Totalidad política y monarquía

Jura de S.M.C. Don Fernando VII como Príncipe de Asturias. L. Paret y Alcázar

En un contexto en el cual el principio contractual pone en jaque la salud del orden político, no está de más realizar una apología de la monarquía. En especial subrayando, entre sus muchos atributos positivos, su función consistente en lo que al orden social se refiere.

Las regiones hispanas encuentran entre sí multitdud de diferencias que hacen que la homogeneidad institucional sea inviable, además de problemática. Esta obviedad histórica fundó la necesidad de un sistema que obrase no en contra, sino sobre esa diversidad social, cultural, institucional, etc.

El papel de la monarquía en este marco histórico resultó de enorme importancia, pues enlazaba regiones dispares bajo los estandartes de la misma religión y el mismo rey. Esto sólo es posible por la dimensión y matriz de la forma de gobierno monárquica.

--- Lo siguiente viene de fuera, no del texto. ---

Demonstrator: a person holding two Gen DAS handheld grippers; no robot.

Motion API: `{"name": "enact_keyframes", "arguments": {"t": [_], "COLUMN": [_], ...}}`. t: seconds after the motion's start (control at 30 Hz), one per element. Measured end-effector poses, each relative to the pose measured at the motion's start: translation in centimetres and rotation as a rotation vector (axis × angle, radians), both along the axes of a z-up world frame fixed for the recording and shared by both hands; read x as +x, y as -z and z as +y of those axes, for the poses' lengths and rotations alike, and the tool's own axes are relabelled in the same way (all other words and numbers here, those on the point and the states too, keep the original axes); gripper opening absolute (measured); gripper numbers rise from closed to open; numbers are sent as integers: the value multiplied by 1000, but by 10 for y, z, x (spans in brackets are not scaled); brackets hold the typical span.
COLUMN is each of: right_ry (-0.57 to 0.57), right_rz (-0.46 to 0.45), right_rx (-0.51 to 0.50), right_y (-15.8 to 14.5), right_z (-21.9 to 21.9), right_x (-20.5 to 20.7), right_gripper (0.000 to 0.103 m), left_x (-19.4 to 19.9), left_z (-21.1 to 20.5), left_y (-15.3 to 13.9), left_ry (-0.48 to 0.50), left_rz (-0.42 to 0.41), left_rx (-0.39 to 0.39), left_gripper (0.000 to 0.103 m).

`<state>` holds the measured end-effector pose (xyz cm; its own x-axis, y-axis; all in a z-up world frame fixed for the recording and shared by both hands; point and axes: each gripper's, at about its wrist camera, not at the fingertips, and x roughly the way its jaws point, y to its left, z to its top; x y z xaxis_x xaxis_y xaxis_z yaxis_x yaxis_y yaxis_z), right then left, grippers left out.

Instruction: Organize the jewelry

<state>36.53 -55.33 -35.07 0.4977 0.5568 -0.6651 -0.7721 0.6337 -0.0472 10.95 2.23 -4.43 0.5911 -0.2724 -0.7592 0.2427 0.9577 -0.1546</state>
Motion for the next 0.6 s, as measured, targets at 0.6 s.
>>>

En ella, el rey, encarna el principio del poder personal, haciendo posible una asunción de las circunstancias particulares de los diversos reinos, regiones, comarcas o villas. No es un ente abstracto fundado en códigos positivos o reglamentos comunes: es un hombre que tiene la posibilidad de tomar conciencia de los frentes concretos de sus súbditos. La monarquía no precisa de homogeneidad institucional, ni siquiera en aquellos cuerpos nacidos de la propia monarquía, los cuales, dependiendo de las regiones sobre las que se asentaban, tenían matices diferentes sobre la base de un fin común.

Frente a esta dimensión personal del monarca se levantó la amenazante encarnación del racionalismo político llevado a su apogeo: el Estado moderno.

El absolutismo sentó las bases de un sistema en que el rey ya no articulaba la comunidad política en su estadio superior, sino que era un engranaje más dentro un complejo sistema mecanicista que imposibilitaba el gobierno personal; además, asfixiado por la burocracia paraestatal.

El Estado se presenta como el artificio moderno, la gran maquinaria que anula a la persona real, sustituyéndola por frías leyes que se aplican desde el despacho a cada lugar que se encuentra bajo su jurisdicción. Cuando este modelo se introdujo en España con el Estado liberal, implicó necesariamente que la heterogeneidad que nutría e integraba la Monarquía perdiese el lazo común. Esto produjo, entre otros efectos, separatismos varios que aprovecharon la inquina contra el Estado que laminó sus particularidades, identificando al ente estatal con la comunidad política, aquélla regida por la Monarquía que el propio Estado sustituyó miserablemente.